This tax season, relative to preparing my return by hand, I would say that TurboTax saved me at least $500 worth of time and stress. And I imagine it will save me a comparable amount of time and stress next year. So, come January 2015, if Amazon is selling TurboTax for $400, would it make sense for me to buy it?
Of course not (despite the fact that it would improve my “consumer surplus”). And the reason is obvious: I can buy it elsewhere at a much lower price.
When promoting their services, many financial advisors like to state that their fee is a bargain because they can improve most investors’ portfolio performance by an amount equal to or greater than their fee. For example, an advisor charging 1% per year might argue that the fee is worth paying because, without an advisor, most investors will lose at least 1% of performance per year due to picking poor funds, misguided attempts at market timing, and other mistakes that the advisor will help them to avoid.
The problem with this analysis is that it fails to ask whether the same services can be purchased elsewhere at a lower price.
Paying for Portfolio Management
The price of portfolio management (i.e., the actual running of the portfolio — purchasing funds, rebalancing, etc.) is quickly being driven downward due to competition.
At the most basic end, a Vanguard Target Retirement or LifeStrategy fund is a version of portfolio management — maintaining a diversified selection of index funds for a cost of roughly 0.10% per year (relative to the cost of a DIY index fund portfolio).
But, for various reasons, funds of funds are a poor fit for some investors (e.g., people with lots of assets in taxable accounts or people who want an allocation not available via a fund of funds). Fortunately, the selection of low-cost portfolio management providers is growing (e.g., Vanguard’s Personal Advisor Services or similar offerings from Schwab).
Paying for Advice
As far as paying for actual advice, if your needs are basic, you can again get what you need for a relatively modest cost. For example, Rick Ferri and Jon Luskin offer a “portfolio second opinion” service for roughly $1,000.
Alternatively, there are numerous independent financial planners who can skillfully provide such services for a modest one-time fee. (The Garrett Planning Network would be a good place to look, for instance.)
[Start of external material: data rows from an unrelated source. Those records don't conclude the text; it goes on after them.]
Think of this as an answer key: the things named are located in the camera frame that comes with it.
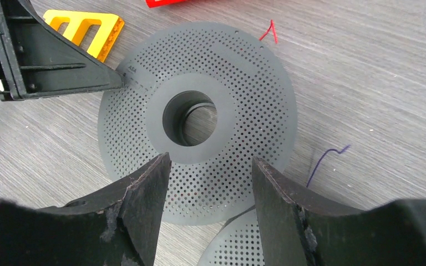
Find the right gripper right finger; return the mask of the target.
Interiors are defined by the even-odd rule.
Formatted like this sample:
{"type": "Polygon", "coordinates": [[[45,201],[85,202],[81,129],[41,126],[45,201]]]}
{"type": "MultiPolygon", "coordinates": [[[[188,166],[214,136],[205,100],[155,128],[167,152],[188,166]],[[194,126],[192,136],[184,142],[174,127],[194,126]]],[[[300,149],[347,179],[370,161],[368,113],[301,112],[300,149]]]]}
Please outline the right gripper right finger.
{"type": "Polygon", "coordinates": [[[252,161],[252,186],[266,265],[426,265],[426,199],[363,211],[261,158],[252,161]]]}

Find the grey spool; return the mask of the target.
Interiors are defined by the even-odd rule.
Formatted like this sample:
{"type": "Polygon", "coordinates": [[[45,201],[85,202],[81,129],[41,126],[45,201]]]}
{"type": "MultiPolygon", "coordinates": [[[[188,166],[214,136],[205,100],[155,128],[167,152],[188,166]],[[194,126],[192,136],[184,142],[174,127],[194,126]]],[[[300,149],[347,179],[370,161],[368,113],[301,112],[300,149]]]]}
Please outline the grey spool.
{"type": "Polygon", "coordinates": [[[169,153],[164,222],[225,221],[254,204],[254,157],[286,168],[295,94],[258,38],[221,23],[184,23],[138,44],[117,72],[125,85],[105,92],[99,109],[102,160],[117,180],[169,153]]]}
{"type": "Polygon", "coordinates": [[[197,264],[264,266],[256,210],[253,208],[225,223],[197,264]]]}

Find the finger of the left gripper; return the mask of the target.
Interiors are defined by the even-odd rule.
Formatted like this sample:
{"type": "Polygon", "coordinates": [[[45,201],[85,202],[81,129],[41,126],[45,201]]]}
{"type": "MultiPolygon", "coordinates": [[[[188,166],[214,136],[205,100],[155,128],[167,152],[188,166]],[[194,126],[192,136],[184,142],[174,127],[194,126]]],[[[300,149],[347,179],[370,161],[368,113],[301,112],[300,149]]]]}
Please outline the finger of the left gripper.
{"type": "Polygon", "coordinates": [[[61,96],[120,89],[122,77],[65,39],[30,1],[12,2],[12,40],[23,85],[19,96],[61,96]]]}

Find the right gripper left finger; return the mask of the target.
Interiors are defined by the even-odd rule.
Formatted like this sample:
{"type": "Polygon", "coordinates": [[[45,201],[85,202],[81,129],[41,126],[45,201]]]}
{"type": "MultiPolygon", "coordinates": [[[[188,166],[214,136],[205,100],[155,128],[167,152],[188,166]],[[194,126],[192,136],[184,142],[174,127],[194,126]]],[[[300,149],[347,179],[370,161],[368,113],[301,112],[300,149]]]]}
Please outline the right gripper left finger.
{"type": "Polygon", "coordinates": [[[0,198],[0,265],[153,265],[170,169],[158,155],[63,207],[0,198]]]}

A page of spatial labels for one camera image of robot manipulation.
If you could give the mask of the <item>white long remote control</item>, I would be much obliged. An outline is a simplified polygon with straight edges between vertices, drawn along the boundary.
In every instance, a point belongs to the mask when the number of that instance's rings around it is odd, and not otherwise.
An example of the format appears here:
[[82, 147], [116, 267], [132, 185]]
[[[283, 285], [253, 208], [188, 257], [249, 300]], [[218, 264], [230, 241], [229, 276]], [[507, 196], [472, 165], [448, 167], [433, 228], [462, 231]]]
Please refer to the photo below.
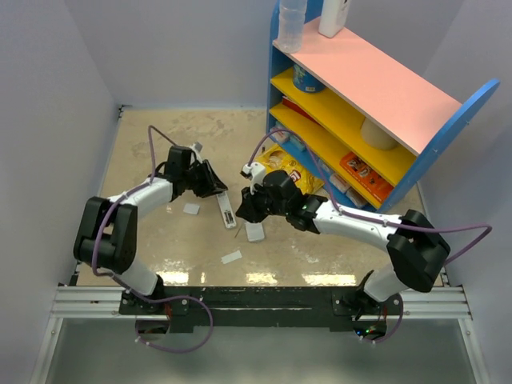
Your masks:
[[228, 230], [234, 229], [237, 223], [226, 191], [217, 195], [217, 202], [225, 228]]

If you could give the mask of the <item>grey button remote control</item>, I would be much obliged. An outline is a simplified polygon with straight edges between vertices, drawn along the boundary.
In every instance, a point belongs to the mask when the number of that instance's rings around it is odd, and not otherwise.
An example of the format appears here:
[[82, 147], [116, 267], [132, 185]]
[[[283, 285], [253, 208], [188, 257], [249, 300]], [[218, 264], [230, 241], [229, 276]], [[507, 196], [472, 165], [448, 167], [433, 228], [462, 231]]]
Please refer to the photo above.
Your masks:
[[260, 242], [265, 239], [265, 232], [261, 223], [245, 223], [248, 242]]

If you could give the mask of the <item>white battery cover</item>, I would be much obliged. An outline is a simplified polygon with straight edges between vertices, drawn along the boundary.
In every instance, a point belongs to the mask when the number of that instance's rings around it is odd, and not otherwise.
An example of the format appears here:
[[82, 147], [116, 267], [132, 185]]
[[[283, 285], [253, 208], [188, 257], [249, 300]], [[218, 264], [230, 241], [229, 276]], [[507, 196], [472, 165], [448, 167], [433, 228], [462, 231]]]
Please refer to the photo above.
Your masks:
[[221, 262], [226, 265], [228, 263], [231, 263], [231, 262], [234, 262], [234, 261], [237, 261], [239, 259], [242, 258], [242, 253], [240, 250], [237, 250], [233, 253], [230, 253], [230, 254], [227, 254], [223, 257], [221, 257]]
[[198, 215], [200, 211], [200, 205], [194, 203], [186, 203], [183, 207], [183, 212], [190, 215]]

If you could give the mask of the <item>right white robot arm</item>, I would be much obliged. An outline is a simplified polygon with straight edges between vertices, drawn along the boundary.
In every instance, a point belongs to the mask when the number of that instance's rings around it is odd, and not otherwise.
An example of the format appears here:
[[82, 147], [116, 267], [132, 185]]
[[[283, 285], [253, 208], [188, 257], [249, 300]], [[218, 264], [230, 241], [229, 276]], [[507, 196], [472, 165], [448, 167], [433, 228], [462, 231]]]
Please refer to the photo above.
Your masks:
[[345, 306], [354, 310], [375, 314], [387, 299], [404, 290], [430, 292], [448, 259], [449, 245], [416, 210], [400, 216], [349, 208], [304, 194], [287, 172], [269, 172], [256, 162], [244, 165], [241, 174], [250, 184], [242, 189], [237, 217], [259, 223], [280, 216], [296, 230], [352, 238], [387, 252], [390, 263], [369, 272], [355, 292], [343, 298]]

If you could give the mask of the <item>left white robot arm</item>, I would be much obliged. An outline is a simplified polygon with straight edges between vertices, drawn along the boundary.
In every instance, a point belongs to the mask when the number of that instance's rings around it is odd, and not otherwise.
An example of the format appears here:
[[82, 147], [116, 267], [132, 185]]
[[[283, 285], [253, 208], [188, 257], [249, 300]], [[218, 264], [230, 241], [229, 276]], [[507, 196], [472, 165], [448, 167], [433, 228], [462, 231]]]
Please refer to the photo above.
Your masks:
[[153, 164], [142, 184], [109, 198], [87, 200], [74, 241], [74, 258], [95, 275], [112, 278], [127, 289], [148, 314], [160, 312], [166, 304], [165, 288], [162, 278], [138, 259], [138, 220], [188, 190], [208, 198], [228, 187], [198, 150], [172, 146], [167, 160]]

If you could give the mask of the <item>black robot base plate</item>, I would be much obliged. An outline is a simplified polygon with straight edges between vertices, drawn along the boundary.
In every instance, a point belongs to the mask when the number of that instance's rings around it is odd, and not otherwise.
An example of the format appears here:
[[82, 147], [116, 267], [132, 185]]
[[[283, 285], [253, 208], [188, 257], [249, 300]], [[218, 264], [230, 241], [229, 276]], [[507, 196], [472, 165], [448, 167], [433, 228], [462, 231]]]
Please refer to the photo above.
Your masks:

In short, basic portfolio management and basic portfolio-related advice are both available at a very low cost these days. Paying anything more only makes sense when you need (and are going to receive) more specialized or more thorough services (e.g., a retirement plan that incorporates not only investment decisions, but also Social Security decisions, tax planning decisions, and health insurance decisions).
And paying an ongoing cost only makes sense if you expect your needs to be ongoing.